Polar and Nonpolar Molecules

• Polar bonds: Difference in electronegativity
• Nonpolar molecules: Vector sum of bond dipoles is zero. Dipole moments cancel each other.
• Polar molecules: Vector sum of bond dipoles does not equal zero.
• Chloromethane, formaldehyde - have polar character
• Acetylene - has nonpolar character

Valence-shell Electron-Pair Repulsion (VSEPR)

• Valence electrons repel each other
• Shape of a molecule is determined by minimizing electron pair repulsion
• In methane, ammonia, and water, the distribution of electron density is tetrahedral, with bond angles of 109.5°
  • Different distributions of electron density in molecules is due to unshared electron pairs.

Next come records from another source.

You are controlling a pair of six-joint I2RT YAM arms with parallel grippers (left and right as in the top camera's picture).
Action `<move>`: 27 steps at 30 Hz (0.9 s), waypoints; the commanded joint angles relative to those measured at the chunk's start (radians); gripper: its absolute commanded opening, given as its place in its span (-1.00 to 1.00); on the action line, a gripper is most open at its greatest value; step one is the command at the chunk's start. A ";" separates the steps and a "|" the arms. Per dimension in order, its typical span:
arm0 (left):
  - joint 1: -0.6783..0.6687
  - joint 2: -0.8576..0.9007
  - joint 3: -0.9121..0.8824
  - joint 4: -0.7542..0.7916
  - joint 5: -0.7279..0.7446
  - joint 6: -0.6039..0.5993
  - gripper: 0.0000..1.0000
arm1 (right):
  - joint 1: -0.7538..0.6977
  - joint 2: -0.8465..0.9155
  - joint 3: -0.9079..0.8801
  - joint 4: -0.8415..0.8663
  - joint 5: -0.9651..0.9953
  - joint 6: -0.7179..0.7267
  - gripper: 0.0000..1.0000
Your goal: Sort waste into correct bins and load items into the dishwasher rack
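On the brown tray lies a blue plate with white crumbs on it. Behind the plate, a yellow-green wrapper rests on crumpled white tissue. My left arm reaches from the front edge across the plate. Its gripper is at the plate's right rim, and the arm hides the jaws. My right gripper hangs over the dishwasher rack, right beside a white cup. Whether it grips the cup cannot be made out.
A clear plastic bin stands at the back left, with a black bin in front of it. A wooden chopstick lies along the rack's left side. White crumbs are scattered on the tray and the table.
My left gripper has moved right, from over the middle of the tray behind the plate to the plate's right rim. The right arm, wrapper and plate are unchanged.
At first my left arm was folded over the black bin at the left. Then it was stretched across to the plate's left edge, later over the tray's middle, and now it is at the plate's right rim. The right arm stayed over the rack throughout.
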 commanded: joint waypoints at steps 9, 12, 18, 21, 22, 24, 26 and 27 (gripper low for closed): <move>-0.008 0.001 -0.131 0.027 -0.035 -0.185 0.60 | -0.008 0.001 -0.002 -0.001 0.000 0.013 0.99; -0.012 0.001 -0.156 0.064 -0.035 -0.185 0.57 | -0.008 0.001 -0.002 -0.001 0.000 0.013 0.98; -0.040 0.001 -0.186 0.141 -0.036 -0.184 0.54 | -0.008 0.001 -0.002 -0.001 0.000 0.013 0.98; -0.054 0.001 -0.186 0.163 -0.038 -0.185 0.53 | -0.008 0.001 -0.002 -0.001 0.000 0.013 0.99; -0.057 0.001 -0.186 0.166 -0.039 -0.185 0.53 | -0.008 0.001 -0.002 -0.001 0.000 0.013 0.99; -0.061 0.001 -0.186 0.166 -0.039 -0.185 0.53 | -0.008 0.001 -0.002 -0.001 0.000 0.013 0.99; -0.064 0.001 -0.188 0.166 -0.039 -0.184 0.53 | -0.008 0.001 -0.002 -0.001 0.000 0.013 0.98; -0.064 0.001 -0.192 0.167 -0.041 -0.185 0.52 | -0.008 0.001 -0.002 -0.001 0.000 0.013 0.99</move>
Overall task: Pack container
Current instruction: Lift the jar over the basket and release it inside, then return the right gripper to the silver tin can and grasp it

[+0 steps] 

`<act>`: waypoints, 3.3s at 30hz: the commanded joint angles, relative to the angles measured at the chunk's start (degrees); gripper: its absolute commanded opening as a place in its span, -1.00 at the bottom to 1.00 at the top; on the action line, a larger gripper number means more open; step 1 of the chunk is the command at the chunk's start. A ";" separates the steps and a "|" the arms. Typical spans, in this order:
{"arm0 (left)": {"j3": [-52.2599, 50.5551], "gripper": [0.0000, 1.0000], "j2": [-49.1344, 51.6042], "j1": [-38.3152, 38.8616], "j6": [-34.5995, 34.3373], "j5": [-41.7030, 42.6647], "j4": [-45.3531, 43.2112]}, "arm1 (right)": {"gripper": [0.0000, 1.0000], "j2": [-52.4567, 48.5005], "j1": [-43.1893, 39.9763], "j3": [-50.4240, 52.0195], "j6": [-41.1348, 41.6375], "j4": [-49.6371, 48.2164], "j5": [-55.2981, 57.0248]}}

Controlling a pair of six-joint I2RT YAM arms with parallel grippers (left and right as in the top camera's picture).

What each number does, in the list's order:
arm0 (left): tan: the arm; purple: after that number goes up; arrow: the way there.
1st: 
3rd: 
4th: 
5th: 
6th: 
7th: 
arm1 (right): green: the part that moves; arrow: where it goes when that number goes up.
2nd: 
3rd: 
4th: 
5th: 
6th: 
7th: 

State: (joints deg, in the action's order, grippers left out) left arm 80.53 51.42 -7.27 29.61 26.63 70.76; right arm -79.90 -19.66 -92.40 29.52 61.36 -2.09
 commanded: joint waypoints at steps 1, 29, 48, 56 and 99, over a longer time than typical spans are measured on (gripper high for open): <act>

Shapes of Molecules and Atomic Orbitals

• VSEPR models predict:
  • Trigonal planar geometry (ethylene, formaldehyde)
  • Linear geometry (carbon dioxide, acetylene)
• All s orbitals are spherical, centered on the nucleus
  • Increasing size with n value
• p orbitals are dumbbell shaped, come in sets of three (2px, 2py, 2pz) lying at right angles to each other

Orbital Overlap Model of Bonding

• Covalent bonds form when atomic orbitals of different atoms overlap
• In the H-H bond, 1s orbitals of each hydrogen atom overlap

Hybrid Orbitals

• Hybridization of atomic orbitals creates different shapes for molecules
• sp³, sp², sp hybrid orbitals give different bond angle structures, depending on the number of electron domains in each molecule
• Overlap and type of overlap of these orbitals affects the type of covalent bond formed

Functional Groups

• Functional group: Atom or group of atoms within a molecule with characteristic physical/chemical properties
• Used to classify/name organic compounds
• Examples are alcohol, amine, carbonyl group, carboxyl group

Description

This quiz covers key concepts in organic chemistry, including the nature of carbon compounds, covalent bonding, and the electronic structure of atoms. It also explores the arrangement of electrons in shells and orbitals, providing a comprehensive understanding of fundamental chemical principles.